Keep only the lines of the listing that include the word "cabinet", and copy them.
[[ RECORDS SUPPLIED open ]]
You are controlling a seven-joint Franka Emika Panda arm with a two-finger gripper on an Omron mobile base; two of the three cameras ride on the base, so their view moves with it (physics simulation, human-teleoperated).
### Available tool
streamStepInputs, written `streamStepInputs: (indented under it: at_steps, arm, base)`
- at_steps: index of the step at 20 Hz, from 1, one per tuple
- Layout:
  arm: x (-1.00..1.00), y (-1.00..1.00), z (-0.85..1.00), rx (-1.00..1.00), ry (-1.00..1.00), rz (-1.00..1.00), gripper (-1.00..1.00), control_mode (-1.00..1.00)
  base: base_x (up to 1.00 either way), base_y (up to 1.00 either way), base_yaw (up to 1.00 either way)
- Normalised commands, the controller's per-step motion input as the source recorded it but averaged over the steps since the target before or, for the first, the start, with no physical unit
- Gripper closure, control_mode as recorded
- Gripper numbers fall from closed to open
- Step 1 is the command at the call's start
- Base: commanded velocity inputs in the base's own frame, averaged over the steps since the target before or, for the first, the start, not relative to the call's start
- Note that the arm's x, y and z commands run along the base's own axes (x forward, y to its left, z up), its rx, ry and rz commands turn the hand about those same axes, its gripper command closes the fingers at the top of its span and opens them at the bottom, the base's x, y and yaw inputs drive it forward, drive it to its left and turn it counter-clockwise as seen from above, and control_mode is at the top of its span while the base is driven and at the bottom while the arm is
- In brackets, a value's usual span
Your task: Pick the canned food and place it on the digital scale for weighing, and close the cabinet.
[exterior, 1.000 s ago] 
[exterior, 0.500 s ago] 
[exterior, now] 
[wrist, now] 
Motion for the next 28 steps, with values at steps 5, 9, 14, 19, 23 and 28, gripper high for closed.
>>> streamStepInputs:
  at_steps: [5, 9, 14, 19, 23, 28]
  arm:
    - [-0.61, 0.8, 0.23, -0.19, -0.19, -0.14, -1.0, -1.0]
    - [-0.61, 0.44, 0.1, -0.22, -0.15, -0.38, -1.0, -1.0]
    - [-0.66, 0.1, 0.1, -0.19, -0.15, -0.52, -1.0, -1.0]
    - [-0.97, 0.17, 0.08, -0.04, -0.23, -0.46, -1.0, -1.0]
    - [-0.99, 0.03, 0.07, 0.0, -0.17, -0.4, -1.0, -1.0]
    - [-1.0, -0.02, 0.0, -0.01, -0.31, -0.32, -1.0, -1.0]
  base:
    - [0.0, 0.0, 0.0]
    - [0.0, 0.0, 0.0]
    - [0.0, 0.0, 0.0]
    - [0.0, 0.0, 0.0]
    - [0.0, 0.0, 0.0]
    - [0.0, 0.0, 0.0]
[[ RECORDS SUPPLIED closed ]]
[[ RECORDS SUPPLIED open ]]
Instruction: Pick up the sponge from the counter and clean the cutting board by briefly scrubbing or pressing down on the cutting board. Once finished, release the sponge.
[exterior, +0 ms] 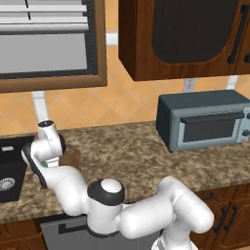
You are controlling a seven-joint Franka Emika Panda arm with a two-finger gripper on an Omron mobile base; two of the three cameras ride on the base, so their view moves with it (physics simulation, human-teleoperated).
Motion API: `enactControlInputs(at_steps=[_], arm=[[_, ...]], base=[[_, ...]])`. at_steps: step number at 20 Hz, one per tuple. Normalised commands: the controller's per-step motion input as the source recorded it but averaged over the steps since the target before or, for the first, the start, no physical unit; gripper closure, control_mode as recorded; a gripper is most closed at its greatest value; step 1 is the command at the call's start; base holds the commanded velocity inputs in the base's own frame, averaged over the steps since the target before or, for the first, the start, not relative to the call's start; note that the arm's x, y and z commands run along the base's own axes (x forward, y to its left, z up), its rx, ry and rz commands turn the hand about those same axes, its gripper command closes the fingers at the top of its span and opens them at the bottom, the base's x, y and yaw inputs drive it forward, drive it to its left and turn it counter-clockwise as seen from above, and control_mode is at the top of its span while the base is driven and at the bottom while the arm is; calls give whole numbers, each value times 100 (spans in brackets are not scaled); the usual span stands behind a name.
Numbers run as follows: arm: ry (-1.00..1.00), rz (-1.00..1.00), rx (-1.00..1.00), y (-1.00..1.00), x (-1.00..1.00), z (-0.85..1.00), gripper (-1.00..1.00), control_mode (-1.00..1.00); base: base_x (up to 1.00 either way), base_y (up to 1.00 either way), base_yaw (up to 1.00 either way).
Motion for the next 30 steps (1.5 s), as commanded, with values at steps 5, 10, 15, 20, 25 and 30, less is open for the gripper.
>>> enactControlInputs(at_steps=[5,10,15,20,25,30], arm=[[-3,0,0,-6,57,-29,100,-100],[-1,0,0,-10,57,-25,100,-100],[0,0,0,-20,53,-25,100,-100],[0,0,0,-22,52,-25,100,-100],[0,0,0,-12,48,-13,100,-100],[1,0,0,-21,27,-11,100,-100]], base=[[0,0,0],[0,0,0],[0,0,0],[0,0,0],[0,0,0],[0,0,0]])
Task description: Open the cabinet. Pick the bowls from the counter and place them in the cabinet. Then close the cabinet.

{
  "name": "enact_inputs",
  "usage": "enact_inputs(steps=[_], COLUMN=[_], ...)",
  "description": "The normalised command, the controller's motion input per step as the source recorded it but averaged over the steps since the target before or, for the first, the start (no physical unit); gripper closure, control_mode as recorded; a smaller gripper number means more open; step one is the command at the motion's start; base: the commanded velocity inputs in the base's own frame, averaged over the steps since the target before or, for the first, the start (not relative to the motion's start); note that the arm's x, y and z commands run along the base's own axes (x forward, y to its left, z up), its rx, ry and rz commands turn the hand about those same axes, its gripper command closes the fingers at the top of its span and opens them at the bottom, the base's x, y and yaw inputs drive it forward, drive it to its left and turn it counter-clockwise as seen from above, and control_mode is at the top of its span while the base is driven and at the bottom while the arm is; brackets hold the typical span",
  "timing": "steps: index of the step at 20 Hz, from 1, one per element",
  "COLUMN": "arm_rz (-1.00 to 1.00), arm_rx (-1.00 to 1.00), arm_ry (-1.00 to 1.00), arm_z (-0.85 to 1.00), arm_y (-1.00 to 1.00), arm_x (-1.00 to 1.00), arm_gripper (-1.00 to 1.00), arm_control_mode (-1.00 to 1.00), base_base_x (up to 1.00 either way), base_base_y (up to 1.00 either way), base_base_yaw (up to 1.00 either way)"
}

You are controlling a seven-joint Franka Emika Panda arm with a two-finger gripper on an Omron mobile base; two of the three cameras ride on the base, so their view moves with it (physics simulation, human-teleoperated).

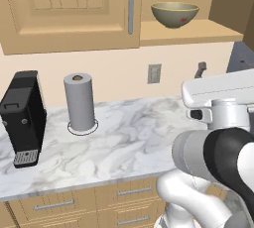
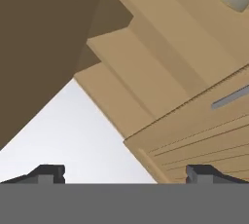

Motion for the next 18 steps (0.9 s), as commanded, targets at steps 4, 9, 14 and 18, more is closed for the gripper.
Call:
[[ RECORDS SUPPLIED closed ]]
§ **RESPONSE BELOW**
Your task: Pick the canned food and place it on the digital scale for weighing, and close the cabinet.
Task description: Open the cabinet. Pick the bowls from the counter and place them in the cabinet. Then close the cabinet.

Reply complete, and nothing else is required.